I mean that your wording did not constitute a logical chain of argument leading to your conclusion. It was analogous to the false syllogism "Socrates was entitled to vote, all adult male citizens of Athens were entitled to vote, therefore Socrates was an adult male citizen of Athens". The conclusion is right but the argument fallacious. But if we know that only adult male citizens of Athens were entitled to vote we can develop a valid argument.
I strongly encourage you to study the argument you gave until you can see that it had this flaw.
also, for x=1 lnx=0, so i can't divide by lnx. should i assume from this that if x=1 there doesn't exist a suitable n to make the sequence converge?
You can avoid the division by ln(x) by rearranging the algebra a little.

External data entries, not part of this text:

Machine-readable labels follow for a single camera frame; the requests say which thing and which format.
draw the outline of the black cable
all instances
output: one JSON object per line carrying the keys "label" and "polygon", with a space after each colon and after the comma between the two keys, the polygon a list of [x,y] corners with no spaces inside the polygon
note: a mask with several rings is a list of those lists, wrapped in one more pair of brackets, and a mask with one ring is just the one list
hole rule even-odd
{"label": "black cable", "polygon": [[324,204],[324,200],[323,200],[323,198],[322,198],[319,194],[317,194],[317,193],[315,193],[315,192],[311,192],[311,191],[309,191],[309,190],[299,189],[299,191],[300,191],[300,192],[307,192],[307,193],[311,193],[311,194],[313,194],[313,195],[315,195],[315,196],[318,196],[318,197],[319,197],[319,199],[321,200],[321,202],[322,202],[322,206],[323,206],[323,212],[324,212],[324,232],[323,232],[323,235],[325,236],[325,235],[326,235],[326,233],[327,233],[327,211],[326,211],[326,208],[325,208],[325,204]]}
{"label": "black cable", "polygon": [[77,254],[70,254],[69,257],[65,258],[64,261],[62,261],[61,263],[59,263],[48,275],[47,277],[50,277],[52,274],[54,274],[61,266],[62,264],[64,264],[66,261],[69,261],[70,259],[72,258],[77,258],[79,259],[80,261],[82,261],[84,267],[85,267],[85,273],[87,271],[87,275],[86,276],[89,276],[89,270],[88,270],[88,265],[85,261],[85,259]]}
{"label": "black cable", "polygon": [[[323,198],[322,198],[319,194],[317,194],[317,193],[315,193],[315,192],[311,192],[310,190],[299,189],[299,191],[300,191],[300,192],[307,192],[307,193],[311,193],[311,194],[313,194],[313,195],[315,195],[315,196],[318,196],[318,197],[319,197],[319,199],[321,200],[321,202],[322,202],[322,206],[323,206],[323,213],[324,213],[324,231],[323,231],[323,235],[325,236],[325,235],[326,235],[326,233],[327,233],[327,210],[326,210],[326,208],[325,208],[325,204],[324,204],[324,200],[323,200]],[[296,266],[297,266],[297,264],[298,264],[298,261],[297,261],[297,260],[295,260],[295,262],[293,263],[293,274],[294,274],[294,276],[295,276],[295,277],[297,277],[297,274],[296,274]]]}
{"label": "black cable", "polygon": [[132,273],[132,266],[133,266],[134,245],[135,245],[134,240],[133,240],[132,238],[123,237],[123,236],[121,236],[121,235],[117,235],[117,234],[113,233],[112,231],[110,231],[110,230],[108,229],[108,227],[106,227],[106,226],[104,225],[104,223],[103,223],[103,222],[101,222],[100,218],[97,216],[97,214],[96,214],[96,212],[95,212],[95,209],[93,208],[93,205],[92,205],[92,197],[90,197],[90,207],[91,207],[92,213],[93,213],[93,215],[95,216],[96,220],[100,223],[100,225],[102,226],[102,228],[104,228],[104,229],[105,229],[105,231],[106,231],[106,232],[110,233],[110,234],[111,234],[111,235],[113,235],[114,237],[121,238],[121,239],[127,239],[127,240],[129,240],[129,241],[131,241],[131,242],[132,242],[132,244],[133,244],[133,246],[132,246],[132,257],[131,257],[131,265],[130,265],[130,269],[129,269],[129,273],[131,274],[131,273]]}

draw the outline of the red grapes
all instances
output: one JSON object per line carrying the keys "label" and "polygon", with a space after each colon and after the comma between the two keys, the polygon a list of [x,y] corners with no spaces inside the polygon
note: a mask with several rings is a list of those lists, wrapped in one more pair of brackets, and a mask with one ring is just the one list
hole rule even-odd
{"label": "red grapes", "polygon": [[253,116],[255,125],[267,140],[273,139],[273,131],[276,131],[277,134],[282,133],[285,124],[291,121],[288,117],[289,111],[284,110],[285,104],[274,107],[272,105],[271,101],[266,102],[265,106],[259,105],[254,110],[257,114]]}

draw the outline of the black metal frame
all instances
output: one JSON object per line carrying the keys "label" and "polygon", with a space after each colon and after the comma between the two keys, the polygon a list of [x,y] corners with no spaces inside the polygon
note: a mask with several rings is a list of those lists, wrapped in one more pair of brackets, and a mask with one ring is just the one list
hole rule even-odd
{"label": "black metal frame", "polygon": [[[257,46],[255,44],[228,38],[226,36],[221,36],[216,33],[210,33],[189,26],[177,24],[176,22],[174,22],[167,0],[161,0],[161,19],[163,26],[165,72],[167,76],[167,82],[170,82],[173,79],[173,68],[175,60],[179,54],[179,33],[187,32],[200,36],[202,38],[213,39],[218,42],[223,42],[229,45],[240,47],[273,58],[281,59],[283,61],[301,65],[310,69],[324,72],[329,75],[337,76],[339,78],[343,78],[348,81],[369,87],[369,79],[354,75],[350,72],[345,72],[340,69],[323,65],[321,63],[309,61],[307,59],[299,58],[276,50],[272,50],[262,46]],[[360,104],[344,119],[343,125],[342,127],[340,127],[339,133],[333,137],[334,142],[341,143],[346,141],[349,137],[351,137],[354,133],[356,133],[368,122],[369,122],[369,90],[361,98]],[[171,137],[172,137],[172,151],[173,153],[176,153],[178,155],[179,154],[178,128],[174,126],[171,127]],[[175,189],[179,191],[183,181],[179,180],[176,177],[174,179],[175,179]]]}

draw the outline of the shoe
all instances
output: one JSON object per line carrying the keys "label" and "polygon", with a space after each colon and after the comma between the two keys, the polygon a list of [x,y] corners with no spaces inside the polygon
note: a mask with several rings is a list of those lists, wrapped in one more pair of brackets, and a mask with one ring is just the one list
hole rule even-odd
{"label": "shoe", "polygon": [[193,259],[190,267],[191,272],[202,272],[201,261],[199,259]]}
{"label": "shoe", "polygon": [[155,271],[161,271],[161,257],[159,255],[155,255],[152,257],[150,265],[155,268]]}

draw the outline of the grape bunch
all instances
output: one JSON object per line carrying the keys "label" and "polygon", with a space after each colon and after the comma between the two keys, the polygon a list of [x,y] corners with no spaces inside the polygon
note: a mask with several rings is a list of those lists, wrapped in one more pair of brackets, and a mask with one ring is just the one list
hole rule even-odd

if you think what I've written in this post is correct i'll try to recap and sort things out in the next one, finally :)
Progress, definite progress.
 

1. What is the difference between pointwise and uniform convergence of two series of functions?

Pointwise convergence of two series of functions means that for each individual point in the domain, the sequence of function values approaches the limit function. Uniform convergence, on the other hand, means that the sequence of function values approaches the limit function at the same rate for all points in the domain.

2. How is the convergence of two series of functions tested?

The convergence of two series of functions can be tested using various methods such as the Cauchy criterion, the Weierstrass M-test, and the Dini's theorem. These tests involve evaluating the behavior of the series at different points in the domain and comparing it to the limit function.

3. What is the importance of studying the convergence of two series of functions?

Studying the convergence of two series of functions is important in analyzing the behavior of a sequence of functions and determining if it approaches a specific limit function. This is crucial in various areas of mathematics, such as real analysis and functional analysis.

4. Can two series of functions converge pointwise but not uniformly?

Yes, it is possible for two series of functions to converge pointwise but not uniformly. This happens when the rate of convergence differs at different points in the domain, leading to non-uniform convergence.

5. How does the convergence of two series of functions relate to the continuity of the limit function?

If two series of functions converge uniformly, then the limit function is guaranteed to be continuous. However, if the convergence is only pointwise, the continuity of the limit function cannot be guaranteed and may depend on the behavior of the series at different points in the domain.